▶ PROBLEM DESCRIPTION
Could you copy exactly the line that contains "In the photo above, where can the small" and every line after it to the end of the records, and nothing more?

▶ RECORDS PROVIDED
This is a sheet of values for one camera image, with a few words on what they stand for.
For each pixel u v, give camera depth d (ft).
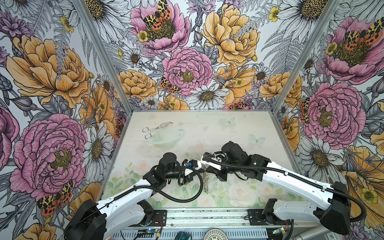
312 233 2.24
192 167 1.99
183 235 2.06
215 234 2.25
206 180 2.86
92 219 1.33
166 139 3.46
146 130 3.57
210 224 2.42
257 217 2.44
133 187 1.72
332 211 1.27
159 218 2.41
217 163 1.49
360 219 1.39
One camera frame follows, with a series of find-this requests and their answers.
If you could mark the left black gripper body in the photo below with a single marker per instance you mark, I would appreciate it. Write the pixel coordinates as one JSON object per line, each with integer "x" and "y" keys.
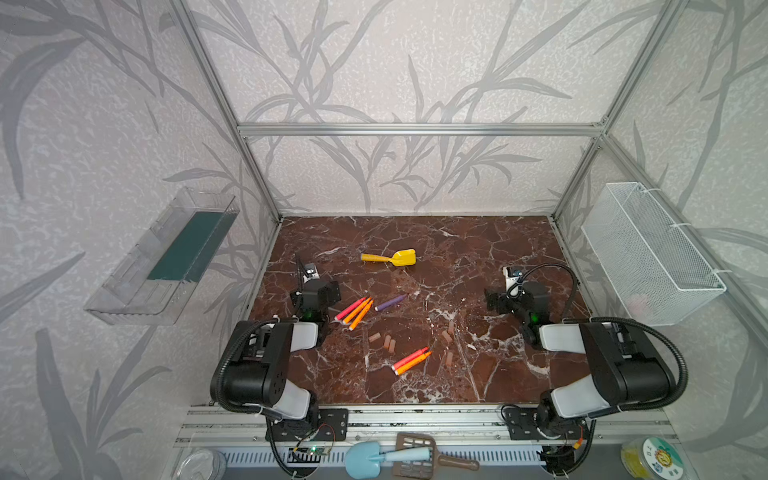
{"x": 308, "y": 282}

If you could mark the yellow toy shovel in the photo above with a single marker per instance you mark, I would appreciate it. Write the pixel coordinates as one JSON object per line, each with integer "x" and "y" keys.
{"x": 400, "y": 258}

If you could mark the aluminium front rail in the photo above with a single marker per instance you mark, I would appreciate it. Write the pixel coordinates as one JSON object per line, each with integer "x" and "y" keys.
{"x": 448, "y": 424}

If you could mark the brown toy spatula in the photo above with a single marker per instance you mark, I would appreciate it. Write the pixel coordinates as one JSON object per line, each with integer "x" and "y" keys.
{"x": 422, "y": 463}

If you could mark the pink highlighter pen upper group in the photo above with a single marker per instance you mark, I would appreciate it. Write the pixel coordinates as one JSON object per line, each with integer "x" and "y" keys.
{"x": 346, "y": 312}

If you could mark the purple highlighter pen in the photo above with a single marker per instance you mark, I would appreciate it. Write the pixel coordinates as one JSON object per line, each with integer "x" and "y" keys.
{"x": 390, "y": 303}

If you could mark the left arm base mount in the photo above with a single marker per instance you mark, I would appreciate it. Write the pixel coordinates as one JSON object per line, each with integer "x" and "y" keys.
{"x": 325, "y": 424}

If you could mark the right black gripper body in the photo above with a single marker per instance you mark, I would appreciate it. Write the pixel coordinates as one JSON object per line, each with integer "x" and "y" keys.
{"x": 501, "y": 300}

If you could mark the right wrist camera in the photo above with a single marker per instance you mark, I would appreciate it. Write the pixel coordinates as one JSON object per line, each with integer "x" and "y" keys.
{"x": 511, "y": 275}

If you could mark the orange highlighter pen upper group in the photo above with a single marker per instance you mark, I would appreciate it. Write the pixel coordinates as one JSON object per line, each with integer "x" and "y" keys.
{"x": 356, "y": 311}

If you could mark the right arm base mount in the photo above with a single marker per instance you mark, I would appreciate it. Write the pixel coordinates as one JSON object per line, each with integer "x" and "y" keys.
{"x": 522, "y": 424}

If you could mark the yellow green tape roll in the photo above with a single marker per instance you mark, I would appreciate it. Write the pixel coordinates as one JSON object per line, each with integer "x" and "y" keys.
{"x": 652, "y": 458}

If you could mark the clear plastic wall bin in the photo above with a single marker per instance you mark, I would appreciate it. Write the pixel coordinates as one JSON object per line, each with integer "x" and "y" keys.
{"x": 152, "y": 285}

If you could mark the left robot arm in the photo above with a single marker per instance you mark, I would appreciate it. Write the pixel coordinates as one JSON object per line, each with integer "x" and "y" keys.
{"x": 252, "y": 373}

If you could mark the light blue toy shovel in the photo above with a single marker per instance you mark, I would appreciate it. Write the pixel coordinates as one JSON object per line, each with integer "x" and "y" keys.
{"x": 363, "y": 460}

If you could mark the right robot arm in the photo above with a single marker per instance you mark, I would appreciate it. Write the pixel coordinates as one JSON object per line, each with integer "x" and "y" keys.
{"x": 632, "y": 366}

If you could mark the white wire mesh basket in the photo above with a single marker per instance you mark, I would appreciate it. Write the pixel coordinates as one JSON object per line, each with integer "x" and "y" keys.
{"x": 657, "y": 273}

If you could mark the clear round lid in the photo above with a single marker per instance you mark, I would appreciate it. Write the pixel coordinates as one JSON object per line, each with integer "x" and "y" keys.
{"x": 202, "y": 464}

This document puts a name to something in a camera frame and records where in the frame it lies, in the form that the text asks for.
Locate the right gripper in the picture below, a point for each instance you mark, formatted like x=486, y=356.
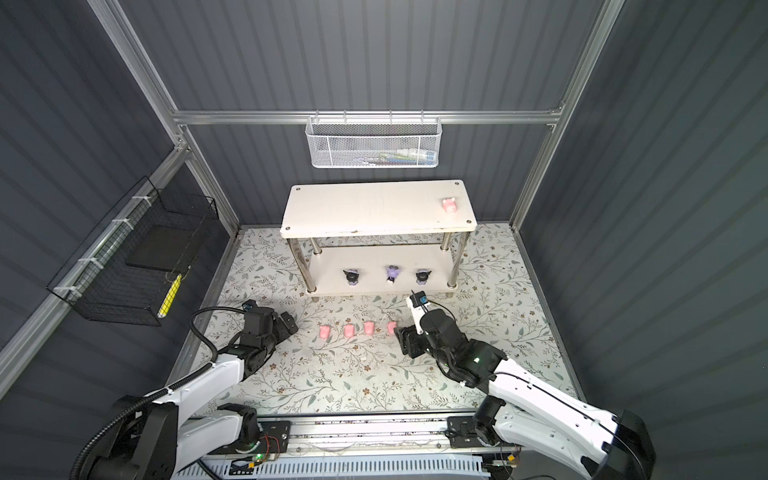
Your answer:
x=407, y=336

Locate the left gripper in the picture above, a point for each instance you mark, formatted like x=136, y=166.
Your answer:
x=279, y=327

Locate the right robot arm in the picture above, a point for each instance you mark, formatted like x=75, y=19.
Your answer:
x=521, y=409

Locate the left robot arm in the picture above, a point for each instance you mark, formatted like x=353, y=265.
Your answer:
x=180, y=408

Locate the white two-tier shelf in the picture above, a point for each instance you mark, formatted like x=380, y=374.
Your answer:
x=368, y=226

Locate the yellow marker pen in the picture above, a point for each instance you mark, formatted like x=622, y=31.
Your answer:
x=169, y=297

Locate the markers in white basket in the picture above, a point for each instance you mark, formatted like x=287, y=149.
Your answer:
x=412, y=157

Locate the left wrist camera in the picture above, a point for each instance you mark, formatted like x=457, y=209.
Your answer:
x=249, y=305

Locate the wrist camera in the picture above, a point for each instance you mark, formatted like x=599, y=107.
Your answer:
x=249, y=305
x=418, y=305

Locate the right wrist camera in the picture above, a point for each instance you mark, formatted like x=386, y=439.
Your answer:
x=418, y=305

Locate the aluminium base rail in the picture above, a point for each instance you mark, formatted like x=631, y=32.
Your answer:
x=376, y=434

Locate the black wire basket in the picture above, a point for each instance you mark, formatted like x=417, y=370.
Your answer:
x=125, y=274

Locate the white wire basket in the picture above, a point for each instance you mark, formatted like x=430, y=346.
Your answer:
x=337, y=145

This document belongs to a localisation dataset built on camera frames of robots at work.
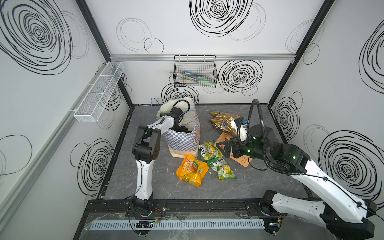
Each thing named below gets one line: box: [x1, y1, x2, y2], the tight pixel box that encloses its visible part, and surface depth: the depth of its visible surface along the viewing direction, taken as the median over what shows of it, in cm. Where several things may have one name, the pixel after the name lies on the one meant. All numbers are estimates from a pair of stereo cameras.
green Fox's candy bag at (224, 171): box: [206, 157, 238, 180], surface depth 84 cm
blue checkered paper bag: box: [163, 101, 201, 158], surface depth 81 cm
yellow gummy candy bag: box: [176, 154, 210, 187], surface depth 82 cm
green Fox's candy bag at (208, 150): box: [198, 139, 223, 161], surface depth 90 cm
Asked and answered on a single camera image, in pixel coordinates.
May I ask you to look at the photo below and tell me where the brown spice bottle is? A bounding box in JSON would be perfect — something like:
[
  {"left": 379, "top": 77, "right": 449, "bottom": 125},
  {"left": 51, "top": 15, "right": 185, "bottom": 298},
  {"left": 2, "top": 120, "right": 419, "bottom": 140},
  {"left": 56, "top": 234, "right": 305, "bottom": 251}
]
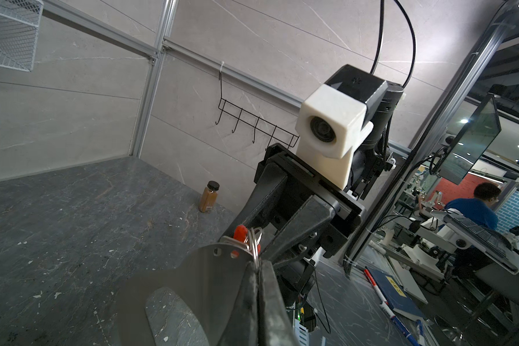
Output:
[{"left": 199, "top": 180, "right": 220, "bottom": 213}]

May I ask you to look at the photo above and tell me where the red white pen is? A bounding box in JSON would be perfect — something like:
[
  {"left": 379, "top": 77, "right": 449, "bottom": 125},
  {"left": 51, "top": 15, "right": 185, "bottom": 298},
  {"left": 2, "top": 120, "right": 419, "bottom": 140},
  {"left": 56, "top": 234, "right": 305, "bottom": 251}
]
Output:
[{"left": 363, "top": 268, "right": 420, "bottom": 346}]

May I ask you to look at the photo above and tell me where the black wire hook rack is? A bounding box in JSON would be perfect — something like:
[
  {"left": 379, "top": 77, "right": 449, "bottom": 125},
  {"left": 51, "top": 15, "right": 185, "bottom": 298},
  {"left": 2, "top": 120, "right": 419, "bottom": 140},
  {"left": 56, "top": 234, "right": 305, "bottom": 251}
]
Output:
[{"left": 214, "top": 68, "right": 299, "bottom": 149}]

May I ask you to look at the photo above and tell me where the black monitor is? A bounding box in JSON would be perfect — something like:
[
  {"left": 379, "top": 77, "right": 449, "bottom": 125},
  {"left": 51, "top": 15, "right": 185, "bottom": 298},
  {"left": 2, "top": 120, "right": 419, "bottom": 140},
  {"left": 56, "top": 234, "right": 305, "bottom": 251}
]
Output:
[{"left": 434, "top": 94, "right": 502, "bottom": 185}]

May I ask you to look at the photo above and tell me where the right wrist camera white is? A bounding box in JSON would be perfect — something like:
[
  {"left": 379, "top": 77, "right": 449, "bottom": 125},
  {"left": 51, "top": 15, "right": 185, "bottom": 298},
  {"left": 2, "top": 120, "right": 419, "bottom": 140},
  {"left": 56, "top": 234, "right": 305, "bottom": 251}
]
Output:
[{"left": 296, "top": 65, "right": 389, "bottom": 190}]

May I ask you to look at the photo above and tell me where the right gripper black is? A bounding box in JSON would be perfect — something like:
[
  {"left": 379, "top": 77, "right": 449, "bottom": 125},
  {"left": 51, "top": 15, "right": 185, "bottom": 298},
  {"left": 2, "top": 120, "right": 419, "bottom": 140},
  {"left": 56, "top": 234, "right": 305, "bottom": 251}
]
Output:
[{"left": 223, "top": 144, "right": 364, "bottom": 264}]

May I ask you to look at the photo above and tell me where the silver metal plate keychain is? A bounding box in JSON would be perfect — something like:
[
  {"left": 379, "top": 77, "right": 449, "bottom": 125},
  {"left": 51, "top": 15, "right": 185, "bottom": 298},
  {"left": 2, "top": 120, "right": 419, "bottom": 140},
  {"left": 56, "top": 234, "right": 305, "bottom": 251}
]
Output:
[{"left": 117, "top": 243, "right": 254, "bottom": 345}]

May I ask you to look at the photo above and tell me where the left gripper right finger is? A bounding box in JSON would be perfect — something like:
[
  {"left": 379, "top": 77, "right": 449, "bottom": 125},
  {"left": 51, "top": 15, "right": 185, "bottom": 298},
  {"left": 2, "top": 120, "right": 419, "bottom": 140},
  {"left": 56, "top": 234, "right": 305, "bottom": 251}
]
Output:
[{"left": 259, "top": 261, "right": 299, "bottom": 345}]

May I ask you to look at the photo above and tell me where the blue book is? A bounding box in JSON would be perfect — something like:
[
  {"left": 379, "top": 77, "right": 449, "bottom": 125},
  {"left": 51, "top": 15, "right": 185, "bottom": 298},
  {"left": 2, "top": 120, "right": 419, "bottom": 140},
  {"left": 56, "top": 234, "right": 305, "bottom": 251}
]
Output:
[{"left": 366, "top": 266, "right": 425, "bottom": 321}]

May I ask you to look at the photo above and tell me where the white wire mesh basket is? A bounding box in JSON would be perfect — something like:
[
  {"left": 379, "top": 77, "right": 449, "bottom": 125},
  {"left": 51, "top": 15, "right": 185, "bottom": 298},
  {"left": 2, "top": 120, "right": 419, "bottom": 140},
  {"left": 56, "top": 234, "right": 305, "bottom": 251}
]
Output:
[{"left": 0, "top": 0, "right": 44, "bottom": 72}]

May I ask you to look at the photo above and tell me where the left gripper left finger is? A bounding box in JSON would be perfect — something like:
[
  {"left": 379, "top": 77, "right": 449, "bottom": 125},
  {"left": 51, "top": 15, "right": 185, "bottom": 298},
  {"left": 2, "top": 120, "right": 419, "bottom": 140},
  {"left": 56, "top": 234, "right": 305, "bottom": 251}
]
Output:
[{"left": 218, "top": 262, "right": 259, "bottom": 346}]

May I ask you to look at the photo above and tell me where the red key tag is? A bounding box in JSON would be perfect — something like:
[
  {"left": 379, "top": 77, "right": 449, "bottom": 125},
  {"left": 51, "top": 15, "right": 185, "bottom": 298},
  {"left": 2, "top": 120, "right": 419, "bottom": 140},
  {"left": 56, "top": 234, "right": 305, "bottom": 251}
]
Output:
[{"left": 233, "top": 225, "right": 263, "bottom": 255}]

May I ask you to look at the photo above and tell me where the person in blue shirt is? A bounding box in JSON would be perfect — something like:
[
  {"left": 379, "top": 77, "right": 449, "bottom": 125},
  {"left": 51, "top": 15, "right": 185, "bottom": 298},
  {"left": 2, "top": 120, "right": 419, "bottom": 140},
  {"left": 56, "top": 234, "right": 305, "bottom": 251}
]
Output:
[{"left": 445, "top": 183, "right": 501, "bottom": 231}]

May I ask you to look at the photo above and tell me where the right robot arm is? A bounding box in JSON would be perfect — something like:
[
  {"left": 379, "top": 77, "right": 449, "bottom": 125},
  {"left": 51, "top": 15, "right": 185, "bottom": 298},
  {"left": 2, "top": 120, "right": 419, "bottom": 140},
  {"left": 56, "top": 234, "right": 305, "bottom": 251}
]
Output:
[{"left": 226, "top": 76, "right": 402, "bottom": 306}]

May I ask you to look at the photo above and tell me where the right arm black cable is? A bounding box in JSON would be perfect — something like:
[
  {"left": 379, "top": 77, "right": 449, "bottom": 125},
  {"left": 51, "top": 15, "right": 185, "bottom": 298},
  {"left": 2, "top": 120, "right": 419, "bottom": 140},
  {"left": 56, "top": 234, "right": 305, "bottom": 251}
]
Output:
[{"left": 368, "top": 0, "right": 418, "bottom": 89}]

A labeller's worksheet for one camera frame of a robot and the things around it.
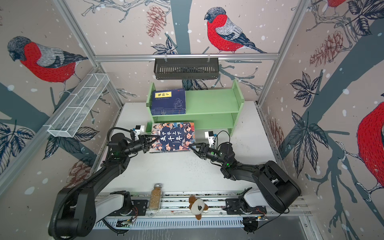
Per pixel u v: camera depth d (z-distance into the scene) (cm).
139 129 77
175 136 78
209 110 79
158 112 77
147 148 73
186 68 104
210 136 76
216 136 76
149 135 76
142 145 70
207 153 69
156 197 73
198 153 71
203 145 71
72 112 75
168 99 79
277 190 43
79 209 41
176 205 75
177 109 76
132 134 75
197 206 71
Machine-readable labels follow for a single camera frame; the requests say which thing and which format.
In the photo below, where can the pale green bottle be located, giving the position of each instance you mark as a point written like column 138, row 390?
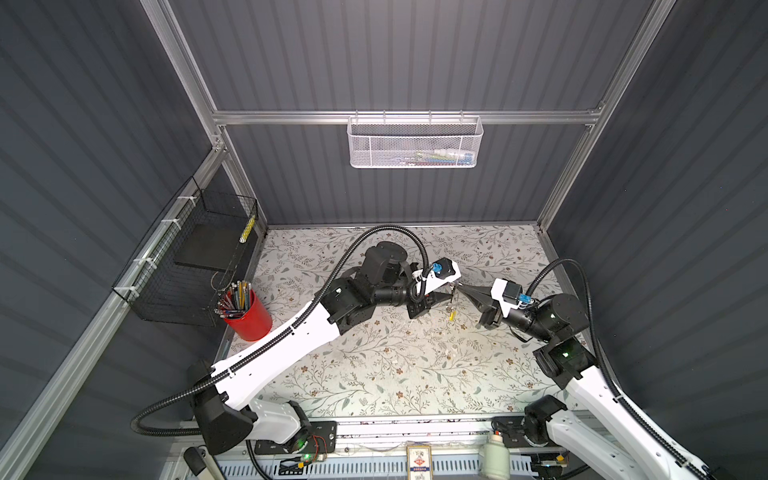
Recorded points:
column 495, row 458

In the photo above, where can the black wire wall basket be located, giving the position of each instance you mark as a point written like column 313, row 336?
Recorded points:
column 189, row 257

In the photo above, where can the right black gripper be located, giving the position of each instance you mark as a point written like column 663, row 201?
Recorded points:
column 491, row 317

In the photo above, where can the yellow marker in basket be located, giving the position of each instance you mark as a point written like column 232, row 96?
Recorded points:
column 247, row 230

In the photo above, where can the slotted cable duct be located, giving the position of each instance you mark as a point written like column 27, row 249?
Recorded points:
column 460, row 466

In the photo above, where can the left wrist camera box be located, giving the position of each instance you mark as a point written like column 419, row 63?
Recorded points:
column 439, row 274

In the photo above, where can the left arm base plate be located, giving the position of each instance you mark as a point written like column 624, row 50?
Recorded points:
column 319, row 438

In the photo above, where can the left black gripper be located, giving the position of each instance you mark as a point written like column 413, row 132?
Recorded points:
column 422, row 305

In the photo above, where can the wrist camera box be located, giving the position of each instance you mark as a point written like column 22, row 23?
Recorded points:
column 509, row 295
column 439, row 274

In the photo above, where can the black handle tool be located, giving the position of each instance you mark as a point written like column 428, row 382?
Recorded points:
column 202, row 464

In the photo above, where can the white mesh wall basket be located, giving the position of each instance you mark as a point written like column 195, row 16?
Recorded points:
column 414, row 142

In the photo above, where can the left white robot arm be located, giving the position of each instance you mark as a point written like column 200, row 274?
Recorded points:
column 230, row 412

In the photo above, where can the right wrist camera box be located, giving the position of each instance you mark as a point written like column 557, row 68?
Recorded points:
column 509, row 295

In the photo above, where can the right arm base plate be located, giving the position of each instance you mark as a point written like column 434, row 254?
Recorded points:
column 512, row 430

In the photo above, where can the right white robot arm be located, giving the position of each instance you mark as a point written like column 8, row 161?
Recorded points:
column 639, row 449

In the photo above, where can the small card box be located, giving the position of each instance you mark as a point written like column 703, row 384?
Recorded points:
column 419, row 463

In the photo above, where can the red pencil cup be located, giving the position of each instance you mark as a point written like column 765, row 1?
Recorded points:
column 241, row 309

▶ THE COMPLETED TASK
In the photo above, where can the small card box be located, giving the position of each instance you mark as a point written like column 703, row 384?
Recorded points:
column 419, row 463

In the photo above, where can the red pencil cup be located, giving the position of each instance you mark as a point written like column 765, row 1?
Recorded points:
column 241, row 309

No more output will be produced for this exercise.